## WHAT IS EXPECTED
Reproduce, from the lines below, exactly the stretch that begins at the line containing "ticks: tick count" and ends at the line containing "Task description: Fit", both included.

┌──

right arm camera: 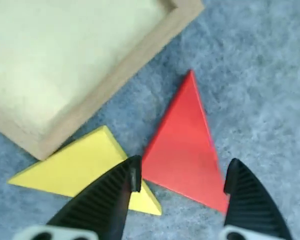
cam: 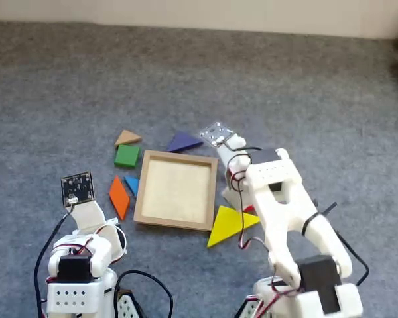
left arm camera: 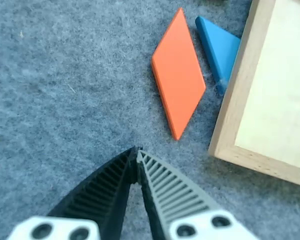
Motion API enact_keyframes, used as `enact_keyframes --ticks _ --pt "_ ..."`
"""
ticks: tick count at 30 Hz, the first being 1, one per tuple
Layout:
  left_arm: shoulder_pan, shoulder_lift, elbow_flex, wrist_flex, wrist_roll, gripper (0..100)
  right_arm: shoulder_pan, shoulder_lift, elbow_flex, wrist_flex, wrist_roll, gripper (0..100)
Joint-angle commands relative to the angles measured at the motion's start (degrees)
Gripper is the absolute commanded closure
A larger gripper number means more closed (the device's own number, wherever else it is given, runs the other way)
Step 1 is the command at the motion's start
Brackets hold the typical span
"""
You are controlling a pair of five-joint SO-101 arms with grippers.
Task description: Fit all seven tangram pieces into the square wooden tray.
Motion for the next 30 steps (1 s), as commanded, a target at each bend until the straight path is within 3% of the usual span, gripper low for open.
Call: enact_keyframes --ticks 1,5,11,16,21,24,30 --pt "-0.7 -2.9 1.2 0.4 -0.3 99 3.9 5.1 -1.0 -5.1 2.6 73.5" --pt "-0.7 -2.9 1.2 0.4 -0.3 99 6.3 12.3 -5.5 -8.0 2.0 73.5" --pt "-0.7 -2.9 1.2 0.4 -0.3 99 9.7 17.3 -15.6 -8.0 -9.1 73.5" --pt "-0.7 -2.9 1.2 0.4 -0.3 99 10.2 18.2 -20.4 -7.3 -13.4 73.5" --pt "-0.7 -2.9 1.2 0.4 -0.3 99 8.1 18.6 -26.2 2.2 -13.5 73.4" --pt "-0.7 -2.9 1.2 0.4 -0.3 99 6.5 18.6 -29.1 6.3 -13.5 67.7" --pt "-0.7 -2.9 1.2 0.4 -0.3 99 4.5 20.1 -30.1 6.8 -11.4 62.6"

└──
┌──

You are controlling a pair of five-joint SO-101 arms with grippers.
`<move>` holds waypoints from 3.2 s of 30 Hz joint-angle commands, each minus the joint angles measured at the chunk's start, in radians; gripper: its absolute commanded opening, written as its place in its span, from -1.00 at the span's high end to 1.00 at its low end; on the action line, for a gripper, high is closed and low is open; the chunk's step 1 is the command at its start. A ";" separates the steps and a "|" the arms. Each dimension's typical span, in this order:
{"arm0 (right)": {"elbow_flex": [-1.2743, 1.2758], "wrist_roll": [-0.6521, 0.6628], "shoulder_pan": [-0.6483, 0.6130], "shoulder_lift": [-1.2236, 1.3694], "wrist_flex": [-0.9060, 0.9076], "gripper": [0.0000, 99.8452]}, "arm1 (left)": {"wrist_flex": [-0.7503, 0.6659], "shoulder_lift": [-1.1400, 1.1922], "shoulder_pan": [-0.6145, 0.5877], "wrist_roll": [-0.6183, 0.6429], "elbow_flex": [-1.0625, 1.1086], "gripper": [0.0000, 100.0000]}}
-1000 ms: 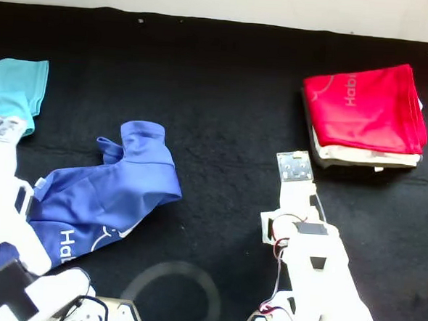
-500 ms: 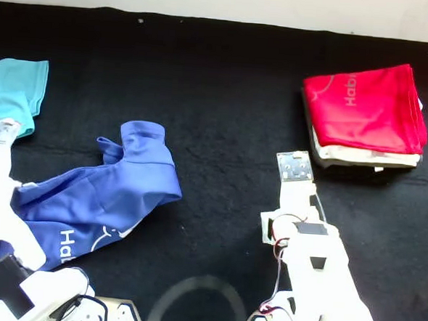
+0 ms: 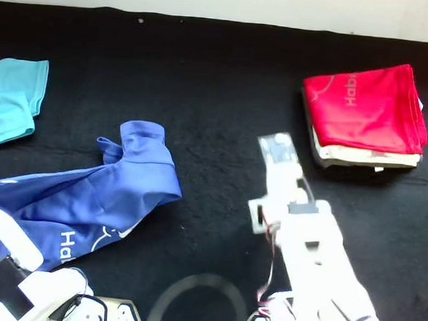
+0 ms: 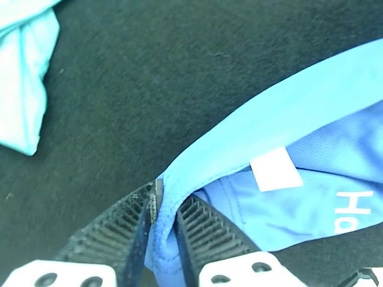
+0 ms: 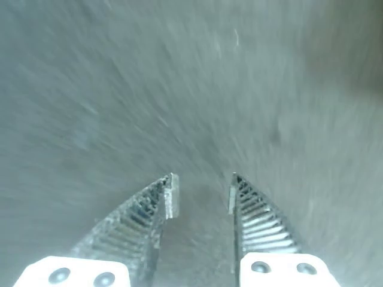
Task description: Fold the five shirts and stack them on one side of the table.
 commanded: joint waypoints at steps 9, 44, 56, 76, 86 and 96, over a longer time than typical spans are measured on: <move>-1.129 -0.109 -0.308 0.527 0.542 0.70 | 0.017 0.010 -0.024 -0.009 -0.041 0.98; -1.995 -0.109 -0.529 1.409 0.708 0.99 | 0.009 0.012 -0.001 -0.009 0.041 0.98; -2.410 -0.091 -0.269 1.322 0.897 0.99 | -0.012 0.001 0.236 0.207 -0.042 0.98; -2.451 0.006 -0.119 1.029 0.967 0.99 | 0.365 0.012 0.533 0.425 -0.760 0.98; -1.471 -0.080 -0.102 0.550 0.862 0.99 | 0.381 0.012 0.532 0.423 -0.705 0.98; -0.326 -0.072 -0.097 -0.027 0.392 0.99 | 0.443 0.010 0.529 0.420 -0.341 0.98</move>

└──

## EXERCISE OUTPUT
ticks: tick count at 30 Hz, the first being 1, one per tuple
Layout:
  left_arm: shoulder_pan, shoulder_lift, elbow_flex, wrist_flex, wrist_roll, gripper (0..100)
  right_arm: shoulder_pan, shoulder_lift, elbow_flex, wrist_flex, wrist_roll, gripper (0..100)
Joint-angle commands relative to the angles measured at the motion's start (degrees)
Gripper is the absolute commanded closure
A larger gripper number means more closed (the device's own number, wherever else it is given, runs the other way)
Step 1 is the command at the motion's start
Brackets hold the typical span
"""
You are controlling a pair of five-joint SO-101 arms with grippers.
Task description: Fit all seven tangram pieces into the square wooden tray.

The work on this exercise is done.